▶ [THE TASK]
Copies of all lines containing the string "Segment" are needed from the data below.

▶ [MATERIAL FOR THIS TASK]

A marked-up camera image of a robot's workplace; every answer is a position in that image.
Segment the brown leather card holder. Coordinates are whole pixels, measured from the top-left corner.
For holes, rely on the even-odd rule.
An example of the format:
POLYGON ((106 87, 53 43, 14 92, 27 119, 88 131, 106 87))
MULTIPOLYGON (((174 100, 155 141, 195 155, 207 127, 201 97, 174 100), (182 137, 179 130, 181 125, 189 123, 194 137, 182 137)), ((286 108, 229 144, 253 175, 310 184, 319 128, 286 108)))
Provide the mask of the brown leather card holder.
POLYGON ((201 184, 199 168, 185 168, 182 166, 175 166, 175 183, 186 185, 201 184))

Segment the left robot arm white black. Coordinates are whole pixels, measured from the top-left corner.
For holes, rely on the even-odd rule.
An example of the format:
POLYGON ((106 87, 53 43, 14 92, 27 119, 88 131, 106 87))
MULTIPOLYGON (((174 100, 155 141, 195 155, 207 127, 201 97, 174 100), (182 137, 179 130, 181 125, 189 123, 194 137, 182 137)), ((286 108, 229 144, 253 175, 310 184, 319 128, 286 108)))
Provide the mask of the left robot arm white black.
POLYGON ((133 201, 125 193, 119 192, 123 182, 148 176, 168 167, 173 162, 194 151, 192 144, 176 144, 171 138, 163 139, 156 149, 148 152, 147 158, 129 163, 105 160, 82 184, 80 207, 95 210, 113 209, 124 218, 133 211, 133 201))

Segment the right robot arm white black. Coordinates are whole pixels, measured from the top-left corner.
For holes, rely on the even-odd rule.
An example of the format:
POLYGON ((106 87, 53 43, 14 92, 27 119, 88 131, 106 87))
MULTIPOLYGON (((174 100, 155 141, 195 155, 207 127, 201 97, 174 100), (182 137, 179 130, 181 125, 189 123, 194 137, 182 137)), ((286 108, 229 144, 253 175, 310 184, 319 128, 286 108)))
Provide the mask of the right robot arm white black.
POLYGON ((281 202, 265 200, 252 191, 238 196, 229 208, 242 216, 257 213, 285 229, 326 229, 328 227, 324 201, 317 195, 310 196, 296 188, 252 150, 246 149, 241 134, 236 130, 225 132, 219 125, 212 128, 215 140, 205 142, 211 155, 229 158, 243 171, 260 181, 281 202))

▶ [SOLUTION TO THIS TASK]
Segment the brown leather card holder. Coordinates are whole pixels, measured from the top-left corner.
Segment the left robot arm white black. Coordinates are whole pixels, measured from the top-left corner.
Segment the right robot arm white black. Coordinates are whole pixels, measured from the top-left corner.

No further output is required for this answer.